Given data: Begin

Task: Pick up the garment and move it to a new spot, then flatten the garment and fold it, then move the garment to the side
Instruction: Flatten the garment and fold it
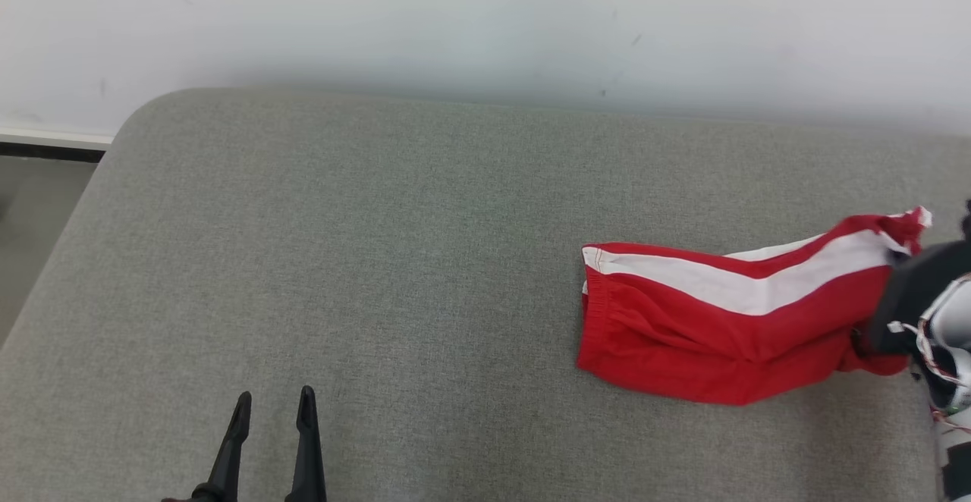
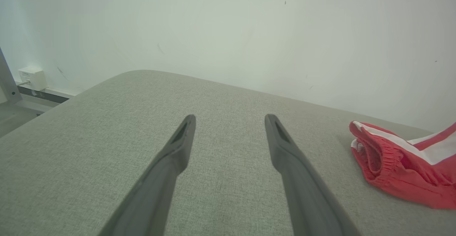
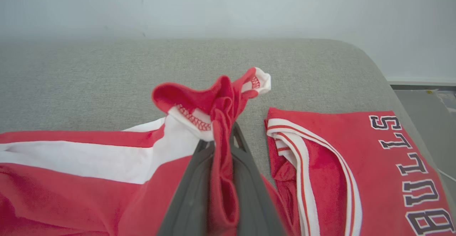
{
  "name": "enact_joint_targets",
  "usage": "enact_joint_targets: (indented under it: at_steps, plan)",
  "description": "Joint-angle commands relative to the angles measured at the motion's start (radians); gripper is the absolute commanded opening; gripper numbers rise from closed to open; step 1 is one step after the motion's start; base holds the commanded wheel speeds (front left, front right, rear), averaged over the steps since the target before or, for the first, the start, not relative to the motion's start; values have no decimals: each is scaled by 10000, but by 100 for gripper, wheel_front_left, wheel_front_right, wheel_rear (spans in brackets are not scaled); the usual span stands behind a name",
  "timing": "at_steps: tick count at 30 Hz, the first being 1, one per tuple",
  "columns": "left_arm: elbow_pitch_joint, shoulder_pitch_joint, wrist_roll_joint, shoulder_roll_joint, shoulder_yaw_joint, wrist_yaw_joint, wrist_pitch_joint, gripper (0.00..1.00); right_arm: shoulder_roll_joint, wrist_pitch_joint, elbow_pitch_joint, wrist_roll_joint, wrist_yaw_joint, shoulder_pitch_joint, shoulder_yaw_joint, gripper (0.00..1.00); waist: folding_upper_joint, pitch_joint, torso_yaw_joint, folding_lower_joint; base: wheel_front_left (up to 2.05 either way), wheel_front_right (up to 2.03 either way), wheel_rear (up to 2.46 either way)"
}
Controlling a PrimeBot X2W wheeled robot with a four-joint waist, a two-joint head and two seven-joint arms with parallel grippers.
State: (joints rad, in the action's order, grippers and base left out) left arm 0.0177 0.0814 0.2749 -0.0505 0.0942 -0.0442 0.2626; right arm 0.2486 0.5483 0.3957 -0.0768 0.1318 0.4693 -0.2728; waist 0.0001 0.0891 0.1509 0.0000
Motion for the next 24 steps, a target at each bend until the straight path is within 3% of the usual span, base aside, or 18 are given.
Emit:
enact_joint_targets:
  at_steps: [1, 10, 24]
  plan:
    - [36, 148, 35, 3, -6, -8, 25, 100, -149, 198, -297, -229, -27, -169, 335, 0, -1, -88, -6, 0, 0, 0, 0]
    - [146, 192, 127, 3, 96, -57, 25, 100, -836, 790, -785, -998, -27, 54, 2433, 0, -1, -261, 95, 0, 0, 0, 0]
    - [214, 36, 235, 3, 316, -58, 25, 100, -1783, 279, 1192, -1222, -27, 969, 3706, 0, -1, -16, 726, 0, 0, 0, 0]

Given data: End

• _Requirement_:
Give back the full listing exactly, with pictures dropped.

• _Output_:
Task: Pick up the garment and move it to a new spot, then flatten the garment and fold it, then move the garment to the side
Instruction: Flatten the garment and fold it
{
  "name": "enact_joint_targets",
  "usage": "enact_joint_targets: (indented under it: at_steps, plan)",
  "description": "Joint-angle commands relative to the angles measured at the motion's start (radians); gripper is the absolute commanded opening; gripper numbers rise from closed to open; step 1 is one step after the motion's start; base holds the commanded wheel speeds (front left, front right, rear), averaged over the steps since the target before or, for the first, the start, not relative to the motion's start; values have no decimals: each is scaled by 10000, but by 100 for gripper, wheel_front_left, wheel_front_right, wheel_rear (spans in brackets are not scaled); the usual span stands behind a name",
  "timing": "at_steps: tick count at 30 Hz, the first being 1, one per tuple",
  "columns": "left_arm: elbow_pitch_joint, shoulder_pitch_joint, wrist_roll_joint, shoulder_roll_joint, shoulder_yaw_joint, wrist_yaw_joint, wrist_pitch_joint, gripper (0.00..1.00); right_arm: shoulder_roll_joint, wrist_pitch_joint, elbow_pitch_joint, wrist_roll_joint, wrist_yaw_joint, shoulder_pitch_joint, shoulder_yaw_joint, gripper (0.00..1.00); waist: folding_upper_joint, pitch_joint, torso_yaw_joint, folding_lower_joint; base: wheel_front_left (up to 2.05 either way), wheel_front_right (up to 2.03 either way), wheel_rear (up to 2.46 either way)"
}
Controlling a PrimeBot X2W wheeled robot with a four-joint waist, a two-joint head and two seven-joint arms with parallel grippers.
State: (joints rad, in the action's order, grippers and base left out) left arm 0.0177 0.0814 0.2749 -0.0505 0.0942 -0.0442 0.2626; right arm 0.2486 0.5483 0.3957 -0.0768 0.1318 0.4693 -0.2728; waist 0.0001 0.0891 0.1509 0.0000
Motion for the next 24 steps, a target at each bend until the straight path is within 3% of the usual span, base aside, or 18 are given.
Emit:
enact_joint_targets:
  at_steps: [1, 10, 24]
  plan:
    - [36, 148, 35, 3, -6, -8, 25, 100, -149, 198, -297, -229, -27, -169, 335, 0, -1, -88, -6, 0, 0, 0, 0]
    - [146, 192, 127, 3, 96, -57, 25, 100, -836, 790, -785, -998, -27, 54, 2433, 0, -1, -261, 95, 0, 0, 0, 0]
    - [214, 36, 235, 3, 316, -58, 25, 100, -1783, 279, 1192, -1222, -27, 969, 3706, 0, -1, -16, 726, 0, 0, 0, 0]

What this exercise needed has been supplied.